# Whats up bros!



## bigdog6693 (Jul 29, 2015)

Thought I would join this family as well, Im 22 years old, I love this lifestyle, I wake up thinking about bodybuilding and nutrition, throughout the day its on my mind and at night I fall asleep thinking about it. Everyday I look at life in a bodybuilders point of view, meaning I want to keep taking steps forward in my bodybuilding career, not steps back. I plan on competing in my first show probably next year, was going to do one this year but want to put a little more size on me, especially on my legs. I know my stuff when it comes to gear and nutrition, hell I work at a nutrition store lol. But anyway I hope I can help this board out as much as I can. I know there are more older people, and more wiser people on this board, but my young self will help generate more. I research a lot, and I make sure I know everything im putting into my body and what it will do for me! Thanks for having me guys!

Stats: 

Age- 22
Height - 5'11'
Weight - 224
Bf% 9


----------



## Guillotine (Jul 30, 2015)

Welcome!  Sounds like you have a good start...except for working at gnc.  LOL


----------



## bigdog6693 (Jul 30, 2015)

Guillotine said:


> Welcome!  Sounds like you have a good start...except for working at gnc.  LOL



I dont work at gnc, that nutrition store is a JOKE!


----------



## Guillotine (Jul 30, 2015)

bigdog6693 said:


> I dont work at gnc, that nutrition store is a JOKE!

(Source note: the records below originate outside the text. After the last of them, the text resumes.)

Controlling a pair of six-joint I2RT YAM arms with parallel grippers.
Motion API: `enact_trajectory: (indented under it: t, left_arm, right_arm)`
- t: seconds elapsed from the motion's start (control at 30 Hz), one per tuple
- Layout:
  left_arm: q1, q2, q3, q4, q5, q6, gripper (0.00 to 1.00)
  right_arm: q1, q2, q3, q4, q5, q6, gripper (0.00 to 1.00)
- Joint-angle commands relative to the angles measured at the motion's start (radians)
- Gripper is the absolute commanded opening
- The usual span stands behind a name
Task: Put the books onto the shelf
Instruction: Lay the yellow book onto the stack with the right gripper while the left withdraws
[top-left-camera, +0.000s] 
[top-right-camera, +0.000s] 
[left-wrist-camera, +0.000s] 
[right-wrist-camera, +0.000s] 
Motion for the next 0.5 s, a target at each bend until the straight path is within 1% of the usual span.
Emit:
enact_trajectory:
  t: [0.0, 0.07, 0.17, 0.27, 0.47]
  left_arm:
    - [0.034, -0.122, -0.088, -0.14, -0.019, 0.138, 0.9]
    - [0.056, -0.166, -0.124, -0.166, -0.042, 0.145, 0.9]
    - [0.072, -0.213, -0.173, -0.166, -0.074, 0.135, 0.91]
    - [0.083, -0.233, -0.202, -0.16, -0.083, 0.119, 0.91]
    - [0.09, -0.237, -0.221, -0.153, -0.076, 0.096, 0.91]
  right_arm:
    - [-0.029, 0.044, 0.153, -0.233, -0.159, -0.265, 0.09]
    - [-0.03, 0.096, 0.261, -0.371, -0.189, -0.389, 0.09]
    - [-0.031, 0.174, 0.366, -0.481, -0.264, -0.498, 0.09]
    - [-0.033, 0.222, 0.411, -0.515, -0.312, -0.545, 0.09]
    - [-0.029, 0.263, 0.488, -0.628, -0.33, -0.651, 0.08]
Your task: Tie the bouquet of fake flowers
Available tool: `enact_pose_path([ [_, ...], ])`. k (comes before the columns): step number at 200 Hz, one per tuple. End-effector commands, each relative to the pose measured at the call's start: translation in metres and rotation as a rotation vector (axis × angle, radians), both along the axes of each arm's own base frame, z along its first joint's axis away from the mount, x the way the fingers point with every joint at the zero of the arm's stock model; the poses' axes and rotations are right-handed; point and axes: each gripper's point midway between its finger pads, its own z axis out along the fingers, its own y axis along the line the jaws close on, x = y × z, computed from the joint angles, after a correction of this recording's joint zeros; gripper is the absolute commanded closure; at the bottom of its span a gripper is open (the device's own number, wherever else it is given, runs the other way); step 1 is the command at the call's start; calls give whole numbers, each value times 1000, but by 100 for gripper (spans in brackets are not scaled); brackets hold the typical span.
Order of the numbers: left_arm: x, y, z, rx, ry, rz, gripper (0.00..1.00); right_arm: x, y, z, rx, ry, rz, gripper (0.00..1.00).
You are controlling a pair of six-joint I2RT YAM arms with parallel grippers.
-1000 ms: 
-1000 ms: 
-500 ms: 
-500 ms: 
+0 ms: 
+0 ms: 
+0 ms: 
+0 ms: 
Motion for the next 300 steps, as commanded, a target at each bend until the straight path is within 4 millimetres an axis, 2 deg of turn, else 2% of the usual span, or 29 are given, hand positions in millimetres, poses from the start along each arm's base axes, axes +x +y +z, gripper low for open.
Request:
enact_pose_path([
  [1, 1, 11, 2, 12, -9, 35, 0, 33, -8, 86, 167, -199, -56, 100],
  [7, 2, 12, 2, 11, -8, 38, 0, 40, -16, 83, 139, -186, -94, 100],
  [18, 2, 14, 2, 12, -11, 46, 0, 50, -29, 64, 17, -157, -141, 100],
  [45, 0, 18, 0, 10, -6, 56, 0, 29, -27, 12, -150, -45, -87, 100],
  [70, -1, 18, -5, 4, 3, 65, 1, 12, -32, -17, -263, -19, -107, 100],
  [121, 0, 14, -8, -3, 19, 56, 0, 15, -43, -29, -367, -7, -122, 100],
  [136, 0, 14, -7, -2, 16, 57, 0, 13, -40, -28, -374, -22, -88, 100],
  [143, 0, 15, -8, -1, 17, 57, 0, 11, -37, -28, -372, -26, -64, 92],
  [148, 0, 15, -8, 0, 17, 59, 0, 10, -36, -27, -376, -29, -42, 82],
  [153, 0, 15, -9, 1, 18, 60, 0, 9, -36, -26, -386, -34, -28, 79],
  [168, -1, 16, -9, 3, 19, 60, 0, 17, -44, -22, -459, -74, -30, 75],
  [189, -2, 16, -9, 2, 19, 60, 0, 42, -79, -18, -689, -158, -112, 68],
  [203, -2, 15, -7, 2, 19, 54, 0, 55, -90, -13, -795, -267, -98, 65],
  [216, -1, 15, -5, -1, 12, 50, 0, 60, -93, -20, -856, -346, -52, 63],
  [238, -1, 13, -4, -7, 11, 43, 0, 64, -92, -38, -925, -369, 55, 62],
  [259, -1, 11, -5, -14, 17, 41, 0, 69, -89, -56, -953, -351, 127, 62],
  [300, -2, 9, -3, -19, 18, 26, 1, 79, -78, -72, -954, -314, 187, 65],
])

But their CellTech is AMAZING


----------



## bigdog6693 (Jul 30, 2015)

Guillotine said:


> But their CellTech is AMAZING



Dat dere CellTech lol!!! But no i work at a supplement store called Total Nutrition, way better then gnc!


----------



## brazey (Jul 30, 2015)

Welcome to the community.


----------



## James Blunt (Dec 9, 2015)

that's interesting ... haha  and u r right. dong' ry drugs like others, take good thing into ur body and u will win a long-term success


----------



## bayou boy (Dec 9, 2015)

Welcome

Sent from my DROID RAZR using Tapatalk


----------



## Riles (Dec 9, 2015)

Welcome


----------